Berny Meyer Einsatz am Brennpunkt: Jeder dritte Nürnberger Streifenpolizist wurde schon Opfer von Gewalt. Die brutale „Kundschaft“ ist meist männlich, zwischen 20 und 29 Jahre alt und betrunken.

Platzwunden, Prellungen: In Nürnberg ist die Zahl der Übergriffe überproportional hoch.

NÜRNBERG Der Mann in der Bar war blau. Er hatte gefeiert, als es ans Zahlen ging, gab es Probleme. Der Wirt rief die Polizei. Hauptmeister Christian F. rückte an, er nahm den Randalierer fest. Doch auch auf dem Weg zur Zelle wehrte sich der 38-Jährige noch so heftig, dass der Beamte mit ihm stürzte. Die Folge: Absplitterung an der Schulter, ein Jahr Schmerzen, vier Monate dienstunfähig. Kein Einzelfall, jeder dritte der 700 Streifenbeamten in Nürnberg wurde schon Opfer einer Straftat!
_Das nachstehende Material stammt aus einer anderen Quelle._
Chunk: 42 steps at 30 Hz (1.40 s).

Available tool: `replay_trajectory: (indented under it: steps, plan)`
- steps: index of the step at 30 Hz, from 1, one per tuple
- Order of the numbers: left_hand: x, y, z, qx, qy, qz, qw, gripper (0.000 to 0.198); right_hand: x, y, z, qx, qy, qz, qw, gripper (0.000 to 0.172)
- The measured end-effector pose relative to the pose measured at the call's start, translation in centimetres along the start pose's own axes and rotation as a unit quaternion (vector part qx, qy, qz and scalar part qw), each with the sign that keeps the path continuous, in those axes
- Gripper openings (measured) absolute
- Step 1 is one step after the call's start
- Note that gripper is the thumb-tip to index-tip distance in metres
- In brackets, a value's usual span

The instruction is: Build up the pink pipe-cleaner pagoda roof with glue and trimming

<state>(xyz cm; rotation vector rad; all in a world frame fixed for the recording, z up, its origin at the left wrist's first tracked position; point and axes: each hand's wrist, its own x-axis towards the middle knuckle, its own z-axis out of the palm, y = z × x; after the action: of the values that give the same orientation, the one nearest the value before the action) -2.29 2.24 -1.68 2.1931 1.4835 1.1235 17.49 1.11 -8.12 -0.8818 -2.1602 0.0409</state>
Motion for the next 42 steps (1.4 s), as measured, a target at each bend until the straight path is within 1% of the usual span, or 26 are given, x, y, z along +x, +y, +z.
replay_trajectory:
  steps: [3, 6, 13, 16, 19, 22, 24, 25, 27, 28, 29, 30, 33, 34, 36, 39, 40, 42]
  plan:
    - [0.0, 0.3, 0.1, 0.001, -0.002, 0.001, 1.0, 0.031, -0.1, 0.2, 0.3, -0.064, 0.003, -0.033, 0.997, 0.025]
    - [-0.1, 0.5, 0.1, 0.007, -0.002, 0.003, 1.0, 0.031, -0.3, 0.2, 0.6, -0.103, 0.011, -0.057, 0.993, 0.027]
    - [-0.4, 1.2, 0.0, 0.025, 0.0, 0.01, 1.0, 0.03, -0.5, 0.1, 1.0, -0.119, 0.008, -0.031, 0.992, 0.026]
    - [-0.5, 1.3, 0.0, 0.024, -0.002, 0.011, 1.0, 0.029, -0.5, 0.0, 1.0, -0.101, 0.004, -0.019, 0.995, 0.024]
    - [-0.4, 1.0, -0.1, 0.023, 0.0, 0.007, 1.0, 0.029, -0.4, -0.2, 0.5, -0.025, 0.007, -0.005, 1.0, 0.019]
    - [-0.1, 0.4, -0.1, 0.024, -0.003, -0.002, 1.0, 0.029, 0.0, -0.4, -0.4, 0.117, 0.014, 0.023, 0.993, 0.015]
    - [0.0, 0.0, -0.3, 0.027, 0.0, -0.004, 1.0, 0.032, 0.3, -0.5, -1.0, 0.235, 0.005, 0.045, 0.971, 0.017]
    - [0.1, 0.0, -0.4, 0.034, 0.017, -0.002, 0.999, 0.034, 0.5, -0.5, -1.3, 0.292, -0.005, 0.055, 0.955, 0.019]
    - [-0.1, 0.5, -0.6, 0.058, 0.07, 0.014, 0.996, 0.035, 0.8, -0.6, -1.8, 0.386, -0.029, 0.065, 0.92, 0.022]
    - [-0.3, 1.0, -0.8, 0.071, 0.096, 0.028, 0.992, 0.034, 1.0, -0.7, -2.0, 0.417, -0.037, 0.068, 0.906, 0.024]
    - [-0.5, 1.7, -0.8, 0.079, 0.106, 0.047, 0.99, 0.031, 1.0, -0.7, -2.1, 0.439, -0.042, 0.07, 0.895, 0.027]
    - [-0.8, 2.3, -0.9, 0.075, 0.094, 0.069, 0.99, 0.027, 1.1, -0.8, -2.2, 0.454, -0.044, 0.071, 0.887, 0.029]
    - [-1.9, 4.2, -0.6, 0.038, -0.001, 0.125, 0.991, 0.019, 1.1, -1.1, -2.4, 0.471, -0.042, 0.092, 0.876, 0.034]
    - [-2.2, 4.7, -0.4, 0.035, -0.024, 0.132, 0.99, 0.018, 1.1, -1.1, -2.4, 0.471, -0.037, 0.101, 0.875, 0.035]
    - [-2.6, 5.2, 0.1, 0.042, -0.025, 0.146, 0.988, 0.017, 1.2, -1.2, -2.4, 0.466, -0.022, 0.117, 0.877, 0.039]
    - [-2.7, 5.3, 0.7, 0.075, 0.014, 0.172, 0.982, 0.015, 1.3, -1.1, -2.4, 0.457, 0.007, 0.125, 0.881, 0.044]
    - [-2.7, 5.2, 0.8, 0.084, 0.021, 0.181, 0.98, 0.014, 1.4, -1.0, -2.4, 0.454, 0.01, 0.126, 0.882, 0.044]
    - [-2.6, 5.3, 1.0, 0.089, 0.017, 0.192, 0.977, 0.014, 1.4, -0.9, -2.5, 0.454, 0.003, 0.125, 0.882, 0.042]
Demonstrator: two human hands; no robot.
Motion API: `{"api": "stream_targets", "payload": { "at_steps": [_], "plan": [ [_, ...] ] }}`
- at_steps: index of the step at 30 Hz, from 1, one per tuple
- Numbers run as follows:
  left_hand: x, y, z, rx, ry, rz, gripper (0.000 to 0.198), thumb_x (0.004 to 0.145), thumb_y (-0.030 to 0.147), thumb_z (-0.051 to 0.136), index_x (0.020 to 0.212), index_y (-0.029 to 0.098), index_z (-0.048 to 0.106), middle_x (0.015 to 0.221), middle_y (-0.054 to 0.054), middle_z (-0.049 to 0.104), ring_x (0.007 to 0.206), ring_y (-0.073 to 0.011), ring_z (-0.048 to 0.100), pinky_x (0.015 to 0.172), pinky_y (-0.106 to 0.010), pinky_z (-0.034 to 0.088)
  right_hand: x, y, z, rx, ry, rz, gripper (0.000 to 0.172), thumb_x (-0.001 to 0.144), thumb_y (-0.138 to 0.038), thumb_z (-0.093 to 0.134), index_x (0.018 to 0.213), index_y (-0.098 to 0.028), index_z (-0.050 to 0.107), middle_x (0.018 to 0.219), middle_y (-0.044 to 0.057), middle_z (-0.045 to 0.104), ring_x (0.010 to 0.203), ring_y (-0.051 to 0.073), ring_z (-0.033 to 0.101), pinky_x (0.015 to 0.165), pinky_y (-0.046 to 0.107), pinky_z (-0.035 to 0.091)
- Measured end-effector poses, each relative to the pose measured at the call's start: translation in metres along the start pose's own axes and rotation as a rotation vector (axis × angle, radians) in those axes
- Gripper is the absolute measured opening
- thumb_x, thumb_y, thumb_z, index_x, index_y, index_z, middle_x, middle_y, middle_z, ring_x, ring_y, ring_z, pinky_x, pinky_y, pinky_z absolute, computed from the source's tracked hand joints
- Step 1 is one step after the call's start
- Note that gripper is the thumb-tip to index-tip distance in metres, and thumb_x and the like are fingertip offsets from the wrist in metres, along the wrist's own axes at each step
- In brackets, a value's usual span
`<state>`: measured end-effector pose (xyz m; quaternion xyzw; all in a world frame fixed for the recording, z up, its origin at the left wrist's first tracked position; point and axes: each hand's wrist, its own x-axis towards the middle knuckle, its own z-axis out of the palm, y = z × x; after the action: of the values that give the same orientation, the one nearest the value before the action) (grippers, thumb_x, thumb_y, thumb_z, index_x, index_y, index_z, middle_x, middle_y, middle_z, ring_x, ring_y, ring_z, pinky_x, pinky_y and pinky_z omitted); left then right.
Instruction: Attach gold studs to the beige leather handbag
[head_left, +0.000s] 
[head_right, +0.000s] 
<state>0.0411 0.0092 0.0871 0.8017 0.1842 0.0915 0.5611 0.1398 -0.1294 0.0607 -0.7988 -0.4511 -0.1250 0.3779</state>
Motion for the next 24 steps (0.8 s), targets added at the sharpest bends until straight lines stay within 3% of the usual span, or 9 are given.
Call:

„Die Gewalt in Nürnberg ist überproportional hoch. Hier leistet ein Drittel der Beamten des Polizeipräsidiums Mittelfranken Dienst. In der Frankenmetropole werden aber über die Hälfte der 418 mittelfränkischen Fälle aktenkundig“, erklärt Rainer Nachtigall, stellvertretender Landesvorsitzender der Deutschen Polizeigewerkschaft DPolG. Meist passiert es nachts (60 Prozent), der Schwerpunkt an Samstagen und Sonntagen zwischen 3 und 4 Uhr, die Schläger sind männlich, zwischen 20 und 29 Jahre – und betrunken.

„Nicht jeder erstattet Anzeige.“

Das „Dauerproblem“, wie Nürnberger Polizeichef Gerhard Schlögl die Gewalt gegen seine Kollegen bezeichnet, „spielt sich meist im Umfeld von Discotheken und Gaststätten ab“. Die Zahl der angezeigten Taten sei sogar nur die Spitze des Eisbergs: „Nicht jeder erstattet Anzeige.“ Und das, obwohl „fast alle Widerstände mit körperlicher Gewalt einhergehen“. Schlögl: „Gottseidank handelt es sich um keine schwerwiegende Verletzungen, so dass die Leute nicht über längere Zeit ausfallen.“ Meist bleibe es bei Handgelenksverstauchungen, Platzwunden und Prellungen.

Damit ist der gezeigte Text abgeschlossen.